**RECORDS SUPPLIED**:
----------------
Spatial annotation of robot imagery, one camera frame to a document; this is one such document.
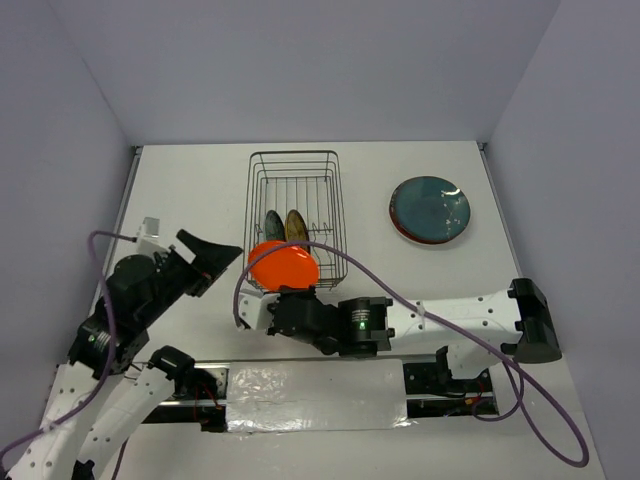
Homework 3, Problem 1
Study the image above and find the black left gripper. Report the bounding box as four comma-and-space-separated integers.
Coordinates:
140, 228, 243, 324

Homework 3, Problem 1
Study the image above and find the orange plastic plate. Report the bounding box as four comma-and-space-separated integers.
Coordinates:
250, 246, 320, 292

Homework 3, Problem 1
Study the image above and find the yellow brown patterned plate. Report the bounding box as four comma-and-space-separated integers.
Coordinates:
284, 209, 309, 242

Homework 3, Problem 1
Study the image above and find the light green glass plate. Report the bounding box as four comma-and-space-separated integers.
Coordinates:
264, 209, 286, 241

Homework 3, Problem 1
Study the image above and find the dark teal glazed plate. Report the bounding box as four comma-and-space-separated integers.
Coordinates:
389, 176, 471, 223

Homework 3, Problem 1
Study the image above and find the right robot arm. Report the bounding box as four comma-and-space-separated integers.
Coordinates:
256, 278, 562, 391

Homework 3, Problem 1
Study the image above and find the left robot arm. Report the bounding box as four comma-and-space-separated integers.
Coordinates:
1, 229, 242, 479

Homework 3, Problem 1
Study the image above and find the silver foil tape patch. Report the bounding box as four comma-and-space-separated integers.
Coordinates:
226, 359, 409, 433

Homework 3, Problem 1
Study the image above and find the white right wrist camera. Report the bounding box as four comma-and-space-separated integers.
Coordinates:
237, 291, 278, 331

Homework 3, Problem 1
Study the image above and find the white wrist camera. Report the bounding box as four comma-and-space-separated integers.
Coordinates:
237, 291, 278, 331
135, 217, 195, 263

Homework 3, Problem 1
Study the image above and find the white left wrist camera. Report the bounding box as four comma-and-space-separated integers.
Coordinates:
135, 217, 195, 263

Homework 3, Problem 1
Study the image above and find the grey wire dish rack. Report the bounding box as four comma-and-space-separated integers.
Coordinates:
243, 149, 347, 261

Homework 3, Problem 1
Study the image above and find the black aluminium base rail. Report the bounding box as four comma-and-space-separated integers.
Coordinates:
144, 356, 498, 433

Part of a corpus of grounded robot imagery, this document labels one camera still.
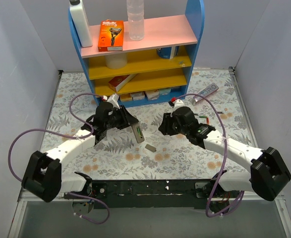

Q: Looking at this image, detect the white air conditioner remote control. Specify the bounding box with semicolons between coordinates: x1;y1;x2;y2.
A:
131;123;145;144

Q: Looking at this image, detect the clear plastic water bottle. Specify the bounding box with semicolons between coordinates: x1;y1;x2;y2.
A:
126;0;144;41

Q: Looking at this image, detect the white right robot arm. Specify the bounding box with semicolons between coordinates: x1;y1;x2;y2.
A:
159;107;291;201

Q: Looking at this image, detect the blue and yellow shelf unit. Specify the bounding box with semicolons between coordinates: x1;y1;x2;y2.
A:
68;0;205;107

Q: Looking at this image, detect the silver toothpaste box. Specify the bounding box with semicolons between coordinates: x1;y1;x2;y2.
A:
189;83;219;105

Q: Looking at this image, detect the red tea box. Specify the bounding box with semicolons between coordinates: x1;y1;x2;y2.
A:
108;74;137;92

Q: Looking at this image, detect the white wrapped sponge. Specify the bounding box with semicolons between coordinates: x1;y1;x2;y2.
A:
130;91;145;101

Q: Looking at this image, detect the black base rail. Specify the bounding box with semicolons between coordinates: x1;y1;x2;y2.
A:
63;178;237;211

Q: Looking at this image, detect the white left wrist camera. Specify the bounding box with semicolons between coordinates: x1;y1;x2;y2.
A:
101;93;120;109

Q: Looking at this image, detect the floral patterned table mat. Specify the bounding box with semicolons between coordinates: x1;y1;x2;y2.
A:
41;69;254;179

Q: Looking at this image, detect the green teal sponge pack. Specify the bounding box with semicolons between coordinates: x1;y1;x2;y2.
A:
159;88;171;96

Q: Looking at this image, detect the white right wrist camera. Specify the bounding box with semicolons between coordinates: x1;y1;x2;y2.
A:
169;97;185;112

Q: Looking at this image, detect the orange Gillette razor box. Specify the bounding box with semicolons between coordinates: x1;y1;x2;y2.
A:
98;20;124;52

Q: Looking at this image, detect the red and white sponge pack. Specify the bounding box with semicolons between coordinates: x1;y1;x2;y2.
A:
144;89;160;101

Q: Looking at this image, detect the yellow wrapped sponge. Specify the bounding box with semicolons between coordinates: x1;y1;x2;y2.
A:
119;93;133;102

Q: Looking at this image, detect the white plastic bottle black cap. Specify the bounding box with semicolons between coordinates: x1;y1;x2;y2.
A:
69;0;93;48

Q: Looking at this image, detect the grey remote battery cover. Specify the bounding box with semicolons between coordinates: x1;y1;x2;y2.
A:
145;144;156;152

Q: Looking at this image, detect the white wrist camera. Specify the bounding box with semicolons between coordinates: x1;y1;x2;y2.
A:
169;97;185;112
101;93;120;109

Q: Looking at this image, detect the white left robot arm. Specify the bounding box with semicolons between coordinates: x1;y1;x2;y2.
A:
21;102;139;202

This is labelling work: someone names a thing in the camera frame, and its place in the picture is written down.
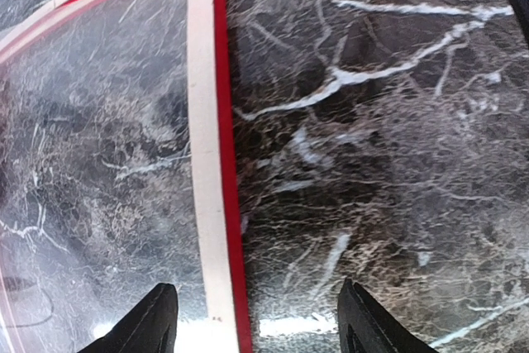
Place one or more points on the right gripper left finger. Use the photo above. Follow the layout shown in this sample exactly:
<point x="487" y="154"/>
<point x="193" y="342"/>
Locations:
<point x="150" y="327"/>

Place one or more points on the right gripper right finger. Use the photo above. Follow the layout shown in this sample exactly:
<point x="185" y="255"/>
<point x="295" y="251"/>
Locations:
<point x="365" y="326"/>

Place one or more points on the red wooden picture frame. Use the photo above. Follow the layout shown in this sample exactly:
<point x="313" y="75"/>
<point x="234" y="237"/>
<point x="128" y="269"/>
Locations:
<point x="226" y="327"/>

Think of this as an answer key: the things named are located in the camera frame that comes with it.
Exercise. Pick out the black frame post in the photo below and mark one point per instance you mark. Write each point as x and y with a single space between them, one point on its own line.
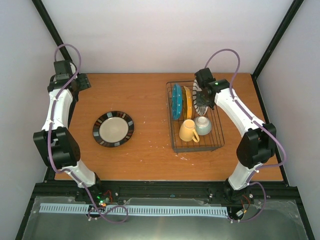
279 33
49 24

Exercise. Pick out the light blue slotted cable duct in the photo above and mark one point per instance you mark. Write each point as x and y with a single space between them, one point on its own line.
137 210

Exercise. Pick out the teal dotted plate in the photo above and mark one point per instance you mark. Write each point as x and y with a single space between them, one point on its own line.
177 101

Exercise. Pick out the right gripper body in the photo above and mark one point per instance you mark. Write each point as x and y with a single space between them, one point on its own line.
202 101

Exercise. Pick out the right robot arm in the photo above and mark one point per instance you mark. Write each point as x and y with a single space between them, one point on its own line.
257 143

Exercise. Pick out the dark patterned plate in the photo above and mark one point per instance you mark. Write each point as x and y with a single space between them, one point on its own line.
113 129

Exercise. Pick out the pale green ceramic bowl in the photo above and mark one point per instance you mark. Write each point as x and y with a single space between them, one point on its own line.
203 125

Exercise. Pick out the dark wire dish rack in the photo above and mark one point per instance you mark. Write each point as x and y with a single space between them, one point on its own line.
210 142

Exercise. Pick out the white blue striped plate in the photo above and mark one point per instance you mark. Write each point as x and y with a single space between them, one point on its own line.
201 110

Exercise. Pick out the black left frame post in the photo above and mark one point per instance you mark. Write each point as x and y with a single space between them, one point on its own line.
49 24

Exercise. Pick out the black front rail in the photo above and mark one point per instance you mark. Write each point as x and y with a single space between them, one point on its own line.
209 192

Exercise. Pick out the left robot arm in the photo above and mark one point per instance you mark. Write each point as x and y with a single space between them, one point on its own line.
56 145

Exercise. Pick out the black right frame post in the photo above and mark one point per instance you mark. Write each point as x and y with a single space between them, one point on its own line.
279 33

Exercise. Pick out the yellow ceramic mug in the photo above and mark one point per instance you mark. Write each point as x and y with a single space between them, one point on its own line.
187 131

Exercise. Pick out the metal front plate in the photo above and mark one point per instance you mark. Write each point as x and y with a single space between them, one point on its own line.
271 220

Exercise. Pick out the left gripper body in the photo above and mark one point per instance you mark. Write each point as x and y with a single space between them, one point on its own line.
84 84

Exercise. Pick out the orange dotted plate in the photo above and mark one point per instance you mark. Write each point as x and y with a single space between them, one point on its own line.
188 103

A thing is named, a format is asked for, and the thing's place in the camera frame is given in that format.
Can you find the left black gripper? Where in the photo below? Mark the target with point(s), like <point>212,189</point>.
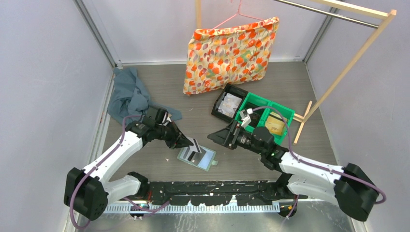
----------------
**ASSIGNED TASK**: Copy each line above that contains the word "pack".

**RESULT OF THE TASK**:
Q: Looking at this image, detect the green teal sponge pack. Specify the bounding box with semicolons between coordinates: x1;y1;x2;y2.
Q: Looking at this image, detect the red and white sponge pack. Specify the bounding box with semicolons between coordinates: x1;y1;x2;y2.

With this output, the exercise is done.